**EXERCISE INSTRUCTIONS:** Reproduce the records exactly through the line with "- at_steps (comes".

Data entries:

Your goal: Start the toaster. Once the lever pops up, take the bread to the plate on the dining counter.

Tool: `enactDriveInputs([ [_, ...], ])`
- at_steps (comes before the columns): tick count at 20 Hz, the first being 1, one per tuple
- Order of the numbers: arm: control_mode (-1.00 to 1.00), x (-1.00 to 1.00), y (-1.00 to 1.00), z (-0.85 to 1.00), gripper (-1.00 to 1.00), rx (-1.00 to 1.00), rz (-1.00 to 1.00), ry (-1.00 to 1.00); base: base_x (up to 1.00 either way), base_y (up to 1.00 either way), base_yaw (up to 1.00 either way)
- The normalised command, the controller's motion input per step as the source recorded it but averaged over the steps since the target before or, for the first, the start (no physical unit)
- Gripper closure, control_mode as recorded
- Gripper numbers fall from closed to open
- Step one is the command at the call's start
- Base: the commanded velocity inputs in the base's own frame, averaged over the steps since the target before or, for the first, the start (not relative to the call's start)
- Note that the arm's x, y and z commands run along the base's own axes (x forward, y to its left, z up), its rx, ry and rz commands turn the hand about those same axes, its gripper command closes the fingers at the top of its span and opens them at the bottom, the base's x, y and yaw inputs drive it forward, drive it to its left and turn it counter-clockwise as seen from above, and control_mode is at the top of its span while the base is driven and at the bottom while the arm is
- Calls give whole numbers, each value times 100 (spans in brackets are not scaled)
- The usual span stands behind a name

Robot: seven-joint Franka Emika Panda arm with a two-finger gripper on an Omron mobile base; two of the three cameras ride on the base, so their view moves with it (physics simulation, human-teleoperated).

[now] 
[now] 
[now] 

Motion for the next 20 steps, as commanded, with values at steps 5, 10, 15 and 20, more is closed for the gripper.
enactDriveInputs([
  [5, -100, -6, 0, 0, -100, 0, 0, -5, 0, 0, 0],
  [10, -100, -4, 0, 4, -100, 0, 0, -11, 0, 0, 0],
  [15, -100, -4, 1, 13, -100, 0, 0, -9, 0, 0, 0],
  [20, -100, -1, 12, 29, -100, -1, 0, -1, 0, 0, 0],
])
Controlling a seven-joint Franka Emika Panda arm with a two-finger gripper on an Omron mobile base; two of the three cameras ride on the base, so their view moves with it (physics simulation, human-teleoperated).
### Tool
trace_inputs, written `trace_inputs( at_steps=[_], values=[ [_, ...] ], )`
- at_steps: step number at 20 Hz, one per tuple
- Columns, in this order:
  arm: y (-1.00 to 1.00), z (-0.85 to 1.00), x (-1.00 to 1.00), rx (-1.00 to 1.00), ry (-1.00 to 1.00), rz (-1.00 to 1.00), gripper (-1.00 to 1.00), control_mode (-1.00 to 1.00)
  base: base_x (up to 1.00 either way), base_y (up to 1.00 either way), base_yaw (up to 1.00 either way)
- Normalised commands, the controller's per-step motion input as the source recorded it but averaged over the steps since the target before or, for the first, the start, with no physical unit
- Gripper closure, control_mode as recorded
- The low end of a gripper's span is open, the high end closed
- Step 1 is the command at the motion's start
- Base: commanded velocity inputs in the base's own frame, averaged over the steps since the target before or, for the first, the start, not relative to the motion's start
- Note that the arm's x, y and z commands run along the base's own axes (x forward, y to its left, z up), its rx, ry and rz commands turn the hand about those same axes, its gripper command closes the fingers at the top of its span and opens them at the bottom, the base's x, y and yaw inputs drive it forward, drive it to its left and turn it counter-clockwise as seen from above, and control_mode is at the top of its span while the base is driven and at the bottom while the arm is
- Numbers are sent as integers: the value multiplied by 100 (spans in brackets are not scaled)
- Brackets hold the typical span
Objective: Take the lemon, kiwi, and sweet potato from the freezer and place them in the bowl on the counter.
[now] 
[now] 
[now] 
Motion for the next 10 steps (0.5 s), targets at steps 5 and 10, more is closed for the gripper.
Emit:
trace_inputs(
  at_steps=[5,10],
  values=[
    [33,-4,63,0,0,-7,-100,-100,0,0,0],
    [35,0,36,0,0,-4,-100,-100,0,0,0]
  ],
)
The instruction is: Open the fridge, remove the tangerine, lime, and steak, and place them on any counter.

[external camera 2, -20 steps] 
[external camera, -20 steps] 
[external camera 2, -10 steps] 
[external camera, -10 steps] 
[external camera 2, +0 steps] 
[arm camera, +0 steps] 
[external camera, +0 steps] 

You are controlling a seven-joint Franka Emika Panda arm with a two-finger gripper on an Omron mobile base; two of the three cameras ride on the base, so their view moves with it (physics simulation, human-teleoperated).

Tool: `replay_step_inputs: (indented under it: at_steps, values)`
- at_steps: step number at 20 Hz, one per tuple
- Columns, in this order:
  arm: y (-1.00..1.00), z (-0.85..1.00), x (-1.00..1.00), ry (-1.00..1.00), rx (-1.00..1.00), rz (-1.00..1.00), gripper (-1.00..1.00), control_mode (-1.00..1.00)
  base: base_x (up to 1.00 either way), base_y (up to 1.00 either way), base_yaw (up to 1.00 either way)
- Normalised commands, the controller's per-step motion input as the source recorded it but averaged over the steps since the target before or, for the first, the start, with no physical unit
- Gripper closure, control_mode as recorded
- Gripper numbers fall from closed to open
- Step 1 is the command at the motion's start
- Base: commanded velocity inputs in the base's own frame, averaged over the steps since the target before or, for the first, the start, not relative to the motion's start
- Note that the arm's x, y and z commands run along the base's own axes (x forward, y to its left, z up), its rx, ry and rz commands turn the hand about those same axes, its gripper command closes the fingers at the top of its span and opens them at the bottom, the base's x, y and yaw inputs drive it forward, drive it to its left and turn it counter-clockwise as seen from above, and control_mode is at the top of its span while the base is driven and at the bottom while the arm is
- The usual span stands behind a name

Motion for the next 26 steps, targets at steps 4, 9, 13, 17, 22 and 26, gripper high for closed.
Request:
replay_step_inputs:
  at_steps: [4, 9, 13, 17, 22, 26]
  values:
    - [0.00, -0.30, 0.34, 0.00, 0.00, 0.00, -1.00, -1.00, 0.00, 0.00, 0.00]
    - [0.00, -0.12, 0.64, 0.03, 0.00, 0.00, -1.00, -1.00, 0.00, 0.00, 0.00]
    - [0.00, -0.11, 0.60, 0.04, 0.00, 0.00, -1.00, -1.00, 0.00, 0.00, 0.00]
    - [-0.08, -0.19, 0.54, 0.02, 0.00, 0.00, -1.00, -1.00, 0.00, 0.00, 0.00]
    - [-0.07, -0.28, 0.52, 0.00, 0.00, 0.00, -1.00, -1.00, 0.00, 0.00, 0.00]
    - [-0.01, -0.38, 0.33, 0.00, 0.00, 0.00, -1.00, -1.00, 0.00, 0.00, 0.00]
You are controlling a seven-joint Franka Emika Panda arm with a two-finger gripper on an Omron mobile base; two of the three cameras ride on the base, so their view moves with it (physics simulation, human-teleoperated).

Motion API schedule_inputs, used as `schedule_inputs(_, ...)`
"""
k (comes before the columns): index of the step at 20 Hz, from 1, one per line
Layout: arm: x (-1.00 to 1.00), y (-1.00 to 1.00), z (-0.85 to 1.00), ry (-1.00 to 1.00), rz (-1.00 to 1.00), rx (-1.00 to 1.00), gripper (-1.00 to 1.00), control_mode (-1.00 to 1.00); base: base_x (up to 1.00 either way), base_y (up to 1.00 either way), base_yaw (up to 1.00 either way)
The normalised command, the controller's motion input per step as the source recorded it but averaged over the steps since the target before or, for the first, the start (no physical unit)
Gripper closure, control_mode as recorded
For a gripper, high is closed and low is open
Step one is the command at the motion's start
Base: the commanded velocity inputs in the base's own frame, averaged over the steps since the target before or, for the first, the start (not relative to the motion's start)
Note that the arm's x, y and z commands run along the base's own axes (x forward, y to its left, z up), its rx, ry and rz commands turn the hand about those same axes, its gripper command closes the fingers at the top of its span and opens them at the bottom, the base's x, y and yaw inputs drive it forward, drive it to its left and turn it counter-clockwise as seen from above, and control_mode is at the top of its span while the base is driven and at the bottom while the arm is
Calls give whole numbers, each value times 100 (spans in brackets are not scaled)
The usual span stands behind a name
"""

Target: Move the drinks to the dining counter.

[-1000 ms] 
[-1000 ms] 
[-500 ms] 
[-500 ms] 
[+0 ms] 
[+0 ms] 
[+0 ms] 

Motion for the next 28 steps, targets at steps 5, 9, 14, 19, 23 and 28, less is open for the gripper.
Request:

**OUTPUT OF THE TASK:**
Your goal: Start the toaster. Once the lever pops up, take the bread to the plate on the dining counter.

Tool: `enactDriveInputs([ [_, ...], ])`
- at_steps (comes before the columns): tick count at 20 Hz, the first being 1, one per tuple

The output contains nothing more.